Changes and New Features
- Documentation:
- Doc updates - I'm slowly making my way through rewriting most all portions of the documentation. This is going to take a while, as (1) there's a lot of documentation and (2) writing documentation is not my favorite thing in the world. Expect some portions of the docs to be different than others for a while.
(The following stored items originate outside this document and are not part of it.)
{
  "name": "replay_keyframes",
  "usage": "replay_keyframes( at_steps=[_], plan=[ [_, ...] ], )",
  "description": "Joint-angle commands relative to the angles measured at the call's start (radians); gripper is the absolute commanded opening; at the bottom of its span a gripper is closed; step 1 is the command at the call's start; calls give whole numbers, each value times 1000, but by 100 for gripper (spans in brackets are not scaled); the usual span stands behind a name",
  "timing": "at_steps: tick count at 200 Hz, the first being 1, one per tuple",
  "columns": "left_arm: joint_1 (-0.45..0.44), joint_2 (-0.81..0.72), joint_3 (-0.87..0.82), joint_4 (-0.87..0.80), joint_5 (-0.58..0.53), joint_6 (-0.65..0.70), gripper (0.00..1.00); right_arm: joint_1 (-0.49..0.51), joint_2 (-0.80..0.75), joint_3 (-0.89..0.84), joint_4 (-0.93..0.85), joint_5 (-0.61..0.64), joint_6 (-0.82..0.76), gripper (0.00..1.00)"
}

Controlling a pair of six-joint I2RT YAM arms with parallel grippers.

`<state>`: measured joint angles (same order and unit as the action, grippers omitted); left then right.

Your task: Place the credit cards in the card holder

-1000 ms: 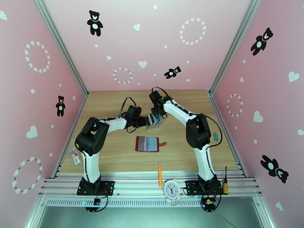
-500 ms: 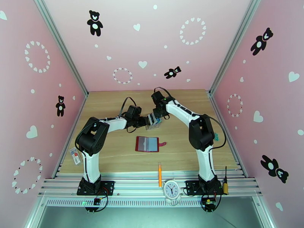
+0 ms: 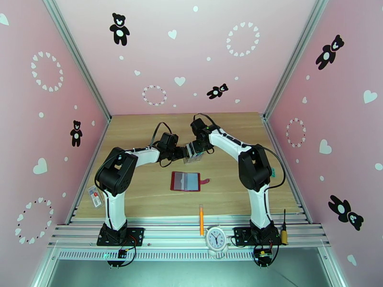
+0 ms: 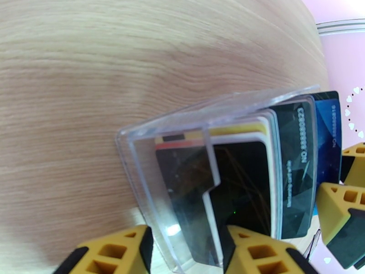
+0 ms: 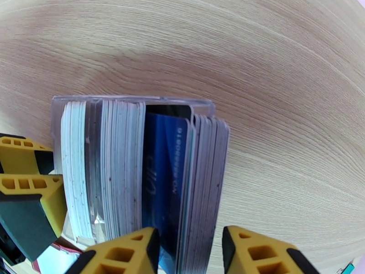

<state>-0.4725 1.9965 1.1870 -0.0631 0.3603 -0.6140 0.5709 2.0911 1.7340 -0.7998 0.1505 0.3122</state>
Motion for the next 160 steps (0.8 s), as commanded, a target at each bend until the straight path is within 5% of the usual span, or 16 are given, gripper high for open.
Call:
replay_keyframes(
  at_steps=[1, 126, 160],
  plan=[
    [7, 37, 4, -52, -3, 5, 47, 5, -52, 3, -44, 76, -10, 40],
    [7, 41, 6, -51, 1, 3, 45, 5, -62, 38, -58, 62, -18, 29],
    [7, 43, 8, -52, 3, 3, 46, 13, -68, 35, -60, 59, -22, 18]
  ],
)
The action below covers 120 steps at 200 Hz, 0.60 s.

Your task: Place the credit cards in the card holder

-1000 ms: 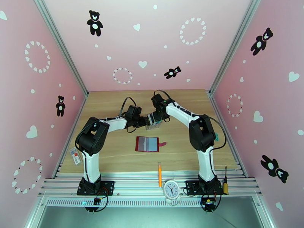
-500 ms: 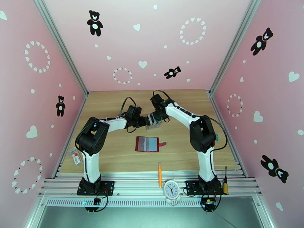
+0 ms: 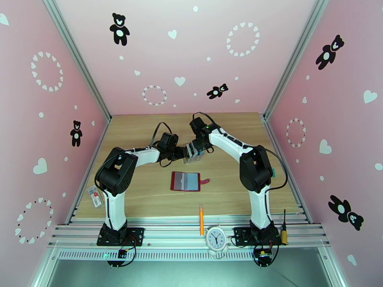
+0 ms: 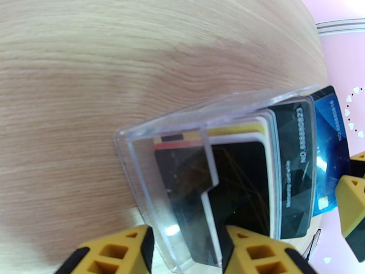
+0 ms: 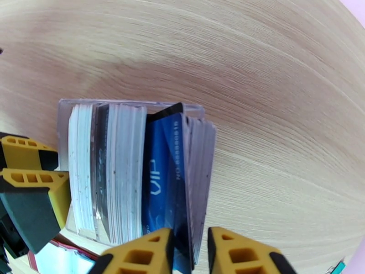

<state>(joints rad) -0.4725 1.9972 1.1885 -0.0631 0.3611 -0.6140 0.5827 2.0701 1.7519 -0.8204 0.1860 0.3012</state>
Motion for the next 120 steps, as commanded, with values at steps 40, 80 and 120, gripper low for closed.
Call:
replay_keyframes(
  at_steps=[40, 80, 120],
  plan=[
    [8, 42, 7, -52, 4, 3, 46, 12, -56, 20, -48, 41, -19, 13],
    [8, 43, 8, -52, 5, 3, 45, 16, -62, 24, -50, 32, -19, 18],
    [7, 42, 7, -53, 6, 3, 45, 15, -56, 40, -55, 42, -20, 32]
  ],
)
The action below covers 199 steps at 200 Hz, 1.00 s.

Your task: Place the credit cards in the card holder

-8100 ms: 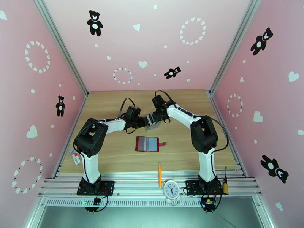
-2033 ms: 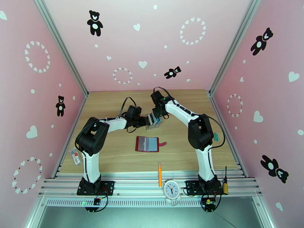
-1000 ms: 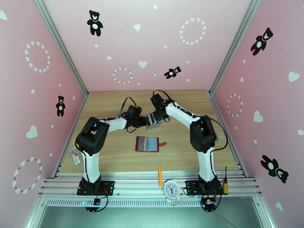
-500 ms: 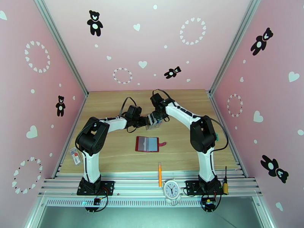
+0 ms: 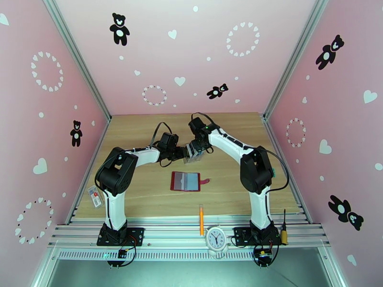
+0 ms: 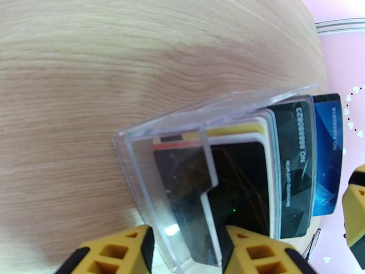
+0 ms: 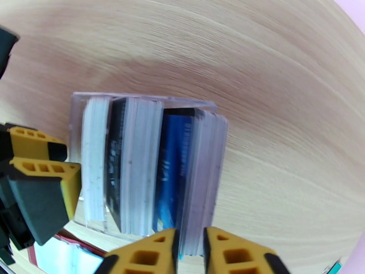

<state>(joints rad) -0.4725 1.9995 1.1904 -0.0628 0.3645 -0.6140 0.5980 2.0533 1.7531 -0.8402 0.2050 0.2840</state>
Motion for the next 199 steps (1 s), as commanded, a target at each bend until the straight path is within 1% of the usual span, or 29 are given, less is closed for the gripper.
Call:
replay_keyframes(
  at_steps=[1, 29, 52, 94, 138, 181, 199],
  plan=[
    [7, 40, 5, -54, 2, 3, 45, -1, -39, 39, -35, 23, -3, 32],
    [7, 42, 6, -53, 4, 4, 45, 0, -17, 67, -39, 7, -3, 33],
    [7, 42, 5, -53, 4, 5, 45, -2, 28, 109, -42, -12, -8, 36],
    [7, 45, 8, -53, 5, 5, 45, -16, 106, 181, -52, -22, -8, 37],
    [7, 47, 9, -54, 4, 7, 44, -29, 161, 212, -52, -43, -11, 40],
    [7, 50, 10, -55, 4, 7, 44, -39, 177, 217, -56, -29, -11, 41],
    [7, 51, 12, -56, 4, 7, 44, -40, 177, 217, -63, 5, -14, 41]
  ],
)
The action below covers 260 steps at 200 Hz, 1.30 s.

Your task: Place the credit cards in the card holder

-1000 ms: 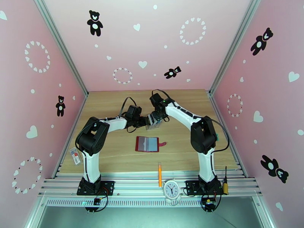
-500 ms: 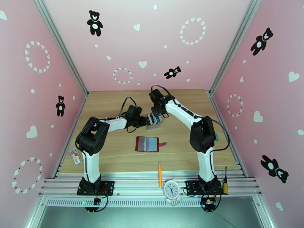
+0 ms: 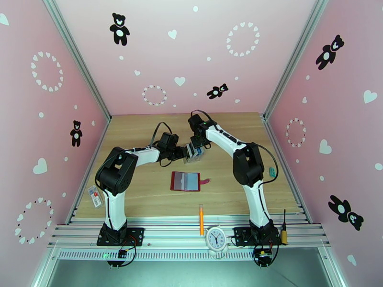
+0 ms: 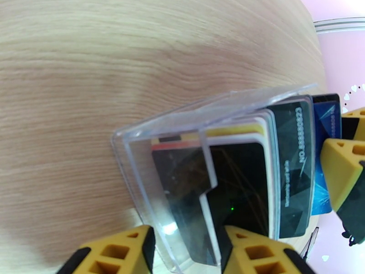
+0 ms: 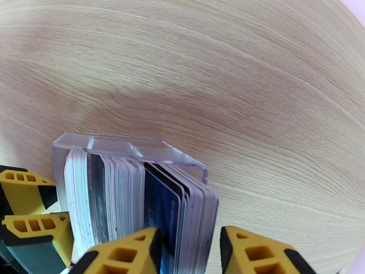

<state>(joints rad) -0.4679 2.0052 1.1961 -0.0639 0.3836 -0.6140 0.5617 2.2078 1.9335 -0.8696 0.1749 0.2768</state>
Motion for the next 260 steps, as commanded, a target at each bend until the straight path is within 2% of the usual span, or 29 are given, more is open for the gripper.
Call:
replay_keyframes(
  at_steps=[1, 65, 212, 260],
  plan=[
    [3, 46, 6, -54, -15, 7, 44, -4, 22, 38, -34, 37, -7, 41],
    [3, 49, 7, -53, -14, 4, 44, -5, -16, 37, -43, 91, -10, 40],
    [2, 55, 11, -54, -12, 2, 44, -5, -82, -3, -15, 84, 12, 28],
    [3, 55, 10, -54, -9, 3, 44, -5, -71, -6, 17, -32, 19, 36]
  ],
)
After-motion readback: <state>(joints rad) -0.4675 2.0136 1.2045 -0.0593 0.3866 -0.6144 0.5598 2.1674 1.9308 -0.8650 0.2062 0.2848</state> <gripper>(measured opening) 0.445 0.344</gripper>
I hope the changes I'm making will make things clearer/easier for new and seasoned Nagios users alike.
- Macros:
- New macros - New macros have been added, including: $TEMPPATH$, $LONGHOSTOUTPUT$, $LONGSERVICEOUTPUT$, $HOSTNOTIFICATIONID$, $SERVICENOTIFICATIONID$, $HOSTEVENTID$, $SERVICEEVENTID$, $SERVICEISVOLATILE$, $LASTHOSTEVENTID$, $LASTSERVICEEVENTID$, $HOSTDISPLAYNAME$, $SERVICEDISPLAYNAME$, $MAXHOSTATTEMPTS$, $MAXSERVICEATTEMPTS$, $TOTALHOSTSERVICES$, $TOTALHOSTSERVICESOK$, $TOTALHOSTSERVICESWARNING$, $TOTALHOSTSERVICESUNKNOWN$, $TOTALHOSTSERVICESCRITICAL$, $CONTACTGROUPNAME$, $CONTACTGROUPNAMES$, $CONTACTGROUPALIAS$, $CONTACTGROUPMEMBERS$, $NOTIFICATIONRECIPIENTS$, $NOTIFICATIONISESCALATED$, $NOTIFICATIONAUTHOR$, $NOTIFICATIONAUTHORNAME$, $NOTIFICATIONAUTHORALIAS$, $NOTIFICATIONCOMMENT$, $EVENTSTARTTIME$, $HOSTPROBLEMID$, $LASTHOSTPROBLEMID$, $SERVICEPROBLEMID$, $LASTSERVICEPROBLEMID$, $LASTHOSSTATE$, $LASTHOSTSTATEID$, $LASTSERVICESTATE$, $LASTSERVICESTATEID$. Two special on-demand time macros have also been added: $ISVALIDTIME:$ and $NEXTVALIDTIME:$.
- Removed macros - The old $NOTIFICATIONNUMBER$ macro has been deprecated in favor of new $HOSTNOTIFICATIONNUMBER$ and $SERVICENOTIFICATIONNUMBER$ macros.
- Changes - The $HOSTNOTES$ and $SERVICENOTES$ macros may now contain macros themselves, just like the $HOSTNOTESURL$, $HOSTACTIONURL$, $SERVICENOTESURL$ and $SERVICEACTIONURL$ macros.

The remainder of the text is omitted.